_Data shown_:
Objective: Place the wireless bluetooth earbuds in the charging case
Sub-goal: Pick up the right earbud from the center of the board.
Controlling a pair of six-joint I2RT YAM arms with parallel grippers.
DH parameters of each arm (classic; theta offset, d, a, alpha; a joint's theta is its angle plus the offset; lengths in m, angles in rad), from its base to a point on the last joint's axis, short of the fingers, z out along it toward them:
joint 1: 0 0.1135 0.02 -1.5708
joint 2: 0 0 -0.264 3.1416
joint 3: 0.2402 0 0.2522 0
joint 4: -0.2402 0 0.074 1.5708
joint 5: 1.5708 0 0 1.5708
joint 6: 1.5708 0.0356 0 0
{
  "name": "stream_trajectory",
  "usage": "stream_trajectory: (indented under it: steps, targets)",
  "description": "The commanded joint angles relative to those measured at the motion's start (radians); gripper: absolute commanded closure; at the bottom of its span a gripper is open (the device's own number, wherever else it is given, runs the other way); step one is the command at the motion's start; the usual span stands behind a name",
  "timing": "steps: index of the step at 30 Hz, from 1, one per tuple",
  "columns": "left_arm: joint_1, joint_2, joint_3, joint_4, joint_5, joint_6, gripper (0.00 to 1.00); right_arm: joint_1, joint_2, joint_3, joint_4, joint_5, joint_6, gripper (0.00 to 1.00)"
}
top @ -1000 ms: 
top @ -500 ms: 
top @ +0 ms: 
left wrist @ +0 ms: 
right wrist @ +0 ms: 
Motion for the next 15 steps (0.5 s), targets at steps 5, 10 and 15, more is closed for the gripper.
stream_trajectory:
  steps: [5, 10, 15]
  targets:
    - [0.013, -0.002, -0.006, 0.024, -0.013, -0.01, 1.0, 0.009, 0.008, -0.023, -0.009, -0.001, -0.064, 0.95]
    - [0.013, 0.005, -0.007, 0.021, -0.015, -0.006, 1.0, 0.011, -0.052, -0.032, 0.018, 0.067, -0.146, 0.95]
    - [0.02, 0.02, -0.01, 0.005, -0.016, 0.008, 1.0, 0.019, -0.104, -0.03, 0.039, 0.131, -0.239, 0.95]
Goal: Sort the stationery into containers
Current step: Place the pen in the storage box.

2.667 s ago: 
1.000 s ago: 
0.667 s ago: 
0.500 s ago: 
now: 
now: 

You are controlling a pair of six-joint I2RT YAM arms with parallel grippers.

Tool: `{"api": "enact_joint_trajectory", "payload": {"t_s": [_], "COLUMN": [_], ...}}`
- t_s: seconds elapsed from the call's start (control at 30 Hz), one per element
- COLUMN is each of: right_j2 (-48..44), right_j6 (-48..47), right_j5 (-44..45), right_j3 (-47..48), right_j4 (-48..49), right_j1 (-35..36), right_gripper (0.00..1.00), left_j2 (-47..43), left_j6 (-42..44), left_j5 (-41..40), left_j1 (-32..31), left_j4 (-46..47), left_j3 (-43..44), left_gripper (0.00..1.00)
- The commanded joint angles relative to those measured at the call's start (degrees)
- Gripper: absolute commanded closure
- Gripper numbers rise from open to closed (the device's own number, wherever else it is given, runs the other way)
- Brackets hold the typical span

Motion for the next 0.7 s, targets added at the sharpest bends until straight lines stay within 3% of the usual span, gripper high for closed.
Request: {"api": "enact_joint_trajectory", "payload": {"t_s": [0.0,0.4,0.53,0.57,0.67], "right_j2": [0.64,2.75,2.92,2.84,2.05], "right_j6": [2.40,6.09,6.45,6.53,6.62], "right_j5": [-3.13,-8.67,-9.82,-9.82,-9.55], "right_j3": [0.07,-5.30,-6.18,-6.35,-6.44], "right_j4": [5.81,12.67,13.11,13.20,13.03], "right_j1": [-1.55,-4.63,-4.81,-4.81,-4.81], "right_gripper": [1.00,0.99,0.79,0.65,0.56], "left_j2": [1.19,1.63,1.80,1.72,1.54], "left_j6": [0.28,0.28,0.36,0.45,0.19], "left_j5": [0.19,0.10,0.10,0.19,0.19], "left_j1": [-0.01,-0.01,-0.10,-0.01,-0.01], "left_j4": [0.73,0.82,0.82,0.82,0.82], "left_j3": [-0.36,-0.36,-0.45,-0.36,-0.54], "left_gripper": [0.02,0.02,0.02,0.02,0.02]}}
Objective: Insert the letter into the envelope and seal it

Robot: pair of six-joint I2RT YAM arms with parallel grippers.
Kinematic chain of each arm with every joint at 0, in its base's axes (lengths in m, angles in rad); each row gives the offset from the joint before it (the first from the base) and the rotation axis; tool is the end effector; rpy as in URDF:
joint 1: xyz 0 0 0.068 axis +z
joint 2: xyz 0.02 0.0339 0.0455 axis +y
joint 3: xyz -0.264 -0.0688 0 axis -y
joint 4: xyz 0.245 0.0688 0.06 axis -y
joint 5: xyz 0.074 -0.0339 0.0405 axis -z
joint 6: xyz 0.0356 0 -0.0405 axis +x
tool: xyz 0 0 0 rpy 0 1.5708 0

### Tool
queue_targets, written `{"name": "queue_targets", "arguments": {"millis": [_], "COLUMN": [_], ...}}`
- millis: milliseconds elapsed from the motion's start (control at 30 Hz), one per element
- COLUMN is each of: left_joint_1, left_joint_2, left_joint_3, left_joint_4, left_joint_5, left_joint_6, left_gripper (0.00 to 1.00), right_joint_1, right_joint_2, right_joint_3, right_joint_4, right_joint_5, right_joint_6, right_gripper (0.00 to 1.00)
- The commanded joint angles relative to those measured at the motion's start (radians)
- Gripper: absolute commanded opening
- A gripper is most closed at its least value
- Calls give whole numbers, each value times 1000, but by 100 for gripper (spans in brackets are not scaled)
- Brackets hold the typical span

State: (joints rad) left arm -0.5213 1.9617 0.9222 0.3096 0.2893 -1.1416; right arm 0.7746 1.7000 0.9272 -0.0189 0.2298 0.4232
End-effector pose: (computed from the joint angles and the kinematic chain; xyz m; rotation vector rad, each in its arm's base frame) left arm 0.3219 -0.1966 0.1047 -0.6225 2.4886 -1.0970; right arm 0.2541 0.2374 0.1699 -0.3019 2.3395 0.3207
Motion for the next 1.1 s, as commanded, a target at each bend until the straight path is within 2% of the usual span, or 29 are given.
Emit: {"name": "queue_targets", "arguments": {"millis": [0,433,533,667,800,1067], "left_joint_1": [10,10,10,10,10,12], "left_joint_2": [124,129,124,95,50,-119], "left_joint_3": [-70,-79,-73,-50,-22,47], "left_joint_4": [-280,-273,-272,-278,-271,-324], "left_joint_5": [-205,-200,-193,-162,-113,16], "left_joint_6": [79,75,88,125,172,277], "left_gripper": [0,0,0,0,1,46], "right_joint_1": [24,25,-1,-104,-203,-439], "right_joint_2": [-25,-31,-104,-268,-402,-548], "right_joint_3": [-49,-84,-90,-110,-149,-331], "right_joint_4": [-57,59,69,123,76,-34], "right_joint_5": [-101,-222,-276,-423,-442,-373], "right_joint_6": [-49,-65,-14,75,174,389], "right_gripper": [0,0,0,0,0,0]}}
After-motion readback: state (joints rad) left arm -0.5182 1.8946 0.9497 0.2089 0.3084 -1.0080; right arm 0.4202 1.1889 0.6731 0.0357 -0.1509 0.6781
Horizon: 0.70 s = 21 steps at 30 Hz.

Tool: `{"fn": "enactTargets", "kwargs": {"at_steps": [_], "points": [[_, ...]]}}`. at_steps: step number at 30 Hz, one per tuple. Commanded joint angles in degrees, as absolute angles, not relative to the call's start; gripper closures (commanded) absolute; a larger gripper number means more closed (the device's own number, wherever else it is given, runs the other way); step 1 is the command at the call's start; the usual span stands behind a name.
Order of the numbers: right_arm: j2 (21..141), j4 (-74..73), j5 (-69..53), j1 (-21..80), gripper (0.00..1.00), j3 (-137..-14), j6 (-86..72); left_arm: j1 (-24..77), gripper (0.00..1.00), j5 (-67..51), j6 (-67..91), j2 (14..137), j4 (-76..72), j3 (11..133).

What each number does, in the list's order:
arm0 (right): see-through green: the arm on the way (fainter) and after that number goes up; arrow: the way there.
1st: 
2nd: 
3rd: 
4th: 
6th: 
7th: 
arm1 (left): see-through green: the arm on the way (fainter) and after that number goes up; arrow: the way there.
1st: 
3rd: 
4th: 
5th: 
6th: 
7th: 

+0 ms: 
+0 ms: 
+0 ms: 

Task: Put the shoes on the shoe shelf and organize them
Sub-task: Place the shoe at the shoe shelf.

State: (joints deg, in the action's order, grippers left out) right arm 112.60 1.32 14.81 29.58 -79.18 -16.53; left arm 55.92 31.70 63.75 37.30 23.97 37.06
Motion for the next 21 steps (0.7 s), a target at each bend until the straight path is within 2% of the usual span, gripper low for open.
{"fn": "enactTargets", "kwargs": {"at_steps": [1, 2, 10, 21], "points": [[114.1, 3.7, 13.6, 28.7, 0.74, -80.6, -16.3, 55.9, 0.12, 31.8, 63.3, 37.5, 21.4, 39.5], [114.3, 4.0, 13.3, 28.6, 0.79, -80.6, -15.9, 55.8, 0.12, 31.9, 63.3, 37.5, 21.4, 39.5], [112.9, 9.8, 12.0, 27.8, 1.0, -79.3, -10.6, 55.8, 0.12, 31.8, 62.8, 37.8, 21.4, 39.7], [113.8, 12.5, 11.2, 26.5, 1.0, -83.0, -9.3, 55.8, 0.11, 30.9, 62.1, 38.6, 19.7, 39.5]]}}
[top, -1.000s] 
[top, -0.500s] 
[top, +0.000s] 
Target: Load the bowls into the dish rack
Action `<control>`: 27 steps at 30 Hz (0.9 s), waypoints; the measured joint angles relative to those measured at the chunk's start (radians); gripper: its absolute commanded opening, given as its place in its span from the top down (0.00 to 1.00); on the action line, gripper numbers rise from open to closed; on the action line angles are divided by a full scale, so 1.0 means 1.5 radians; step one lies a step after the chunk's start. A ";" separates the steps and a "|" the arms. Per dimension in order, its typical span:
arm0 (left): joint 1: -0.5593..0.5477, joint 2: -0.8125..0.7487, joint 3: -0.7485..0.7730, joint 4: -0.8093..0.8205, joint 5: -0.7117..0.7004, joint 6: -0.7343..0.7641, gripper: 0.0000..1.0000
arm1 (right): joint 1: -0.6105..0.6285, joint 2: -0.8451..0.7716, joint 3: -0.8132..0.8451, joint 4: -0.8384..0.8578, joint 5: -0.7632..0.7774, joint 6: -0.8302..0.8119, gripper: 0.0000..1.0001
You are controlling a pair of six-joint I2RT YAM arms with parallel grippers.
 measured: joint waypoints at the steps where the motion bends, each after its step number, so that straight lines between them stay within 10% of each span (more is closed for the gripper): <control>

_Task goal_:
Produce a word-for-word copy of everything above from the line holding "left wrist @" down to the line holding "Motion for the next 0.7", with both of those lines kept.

_Answer space_:
left wrist @ +0 ms: 
right wrist @ +0 ms: 
Motion for the next 15 steps (0.5 s), targets at steps 5, 10 and 15, more is closed for the gripper.
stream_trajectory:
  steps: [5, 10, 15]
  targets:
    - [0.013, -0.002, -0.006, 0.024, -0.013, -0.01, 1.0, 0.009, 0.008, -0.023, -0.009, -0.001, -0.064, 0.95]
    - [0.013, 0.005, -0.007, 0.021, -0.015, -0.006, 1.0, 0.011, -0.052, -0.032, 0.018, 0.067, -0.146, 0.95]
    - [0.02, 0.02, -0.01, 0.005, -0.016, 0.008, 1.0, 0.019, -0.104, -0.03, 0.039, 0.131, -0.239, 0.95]
Goal: Sort the stationery into containers
Current step: Place the pen in the storage box.

2.667 s ago: 
1.000 s ago: 
0.667 s ago: 
0.500 s ago: 
now: 
now: 

You are controlling a pair of six-joint I2RT YAM arms with parallel grippers.

Tool: `{"api": "enact_joint_trajectory", "payload": {"t_s": [_], "COLUMN": [_], ...}}`
- t_s: seconds elapsed from the call's start (control at 30 Hz), one per element
- COLUMN is each of: right_j2 (-48..44), right_j6 (-48..47), right_j5 (-44..45), right_j3 (-47..48), right_j4 (-48..49), right_j1 (-35..36), right_gripper (0.00..1.00), left_j2 (-47..43), left_j6 (-42..44), left_j5 (-41..40), left_j1 (-32..31), left_j4 (-46..47), left_j3 (-43..44), left_gripper (0.00..1.00)
- The commanded joint angles relative to those measured at the call's start (degrees)
- Gripper: absolute commanded closure
- Gripper numbers rise from open to closed (the device's own number, wherever else it is given, runs the other way)
- Brackets hold the typical span

Motion for the next 0.7 s, targets added at the sharpest bends until straight lines stay within 3% of the usual span, gripper high for closed.

The answer was written out completely.